IL COLORE DELLA LIBERTA'
 

recensione il colore della liberta

 
Nelson Mandela (interpretato dal convincente Dennis Haysbert, visto in “24” nei panni di un futuro presidente USA) trascorse quasi trent’anni in prigione prima di riuscire a ottenere la libertà. Condannato per atti di terrorismo in virtù della carica di leader del movimento anti-apartheid, fu controllato a vista dalla guardia carceraria James Gregory (Joseph Fiennes dotato di rictus espressivo pressoché monolite). “Il colore della libertà” è tratto dalle memorie scritte e pubblicate del secondino, che ebbe modo prima di diffidare dell’uomo che combattè la segregazione (gli controllava la posta censurandola e tagliandola, ascoltava le conversazioni con la moglie durante le visite) e poi di credere nella sua rivoluzione, cambiare punto di vista e compiere scelte fondamentali.
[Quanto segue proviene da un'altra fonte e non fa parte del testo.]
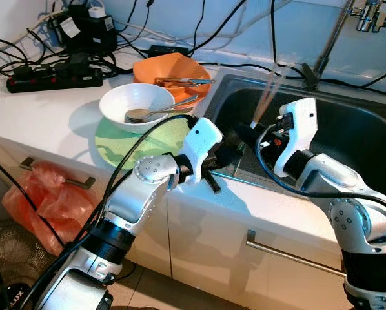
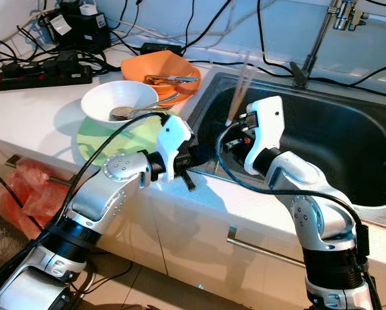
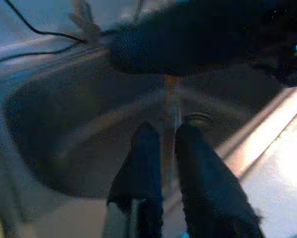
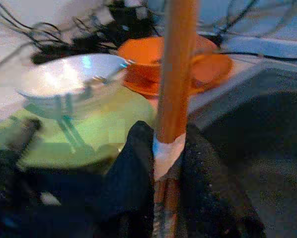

Da padre che affida al  
 
generico volere di Dio la spiegazione per un pestaggio di neri alla domanda “perché?” della bambina, ad amico coscienzioso e sostenitore dei diritti civili del futuro Presidente del Sud Africa. Il danese Bille August (abituato a gestire melodrammi in celluloide e qui citiamo “La casa degli spiriti” ) accentua il lato più letterario della vicenda a scapito di passaggi densi di passione civile che potrebbero coinvolgere la platea  
aldilà dell’indiscutibile importanza del tema. Tributa il dovuto rispetto all’intreccio di vite e storia contemporanea, pennella sensazioni ondivaghe (ammirazione, noia, interesse, retorica stagnante) e dipinge una tela alla quale, purtroppo, manca la dovuta dimensione del pathos.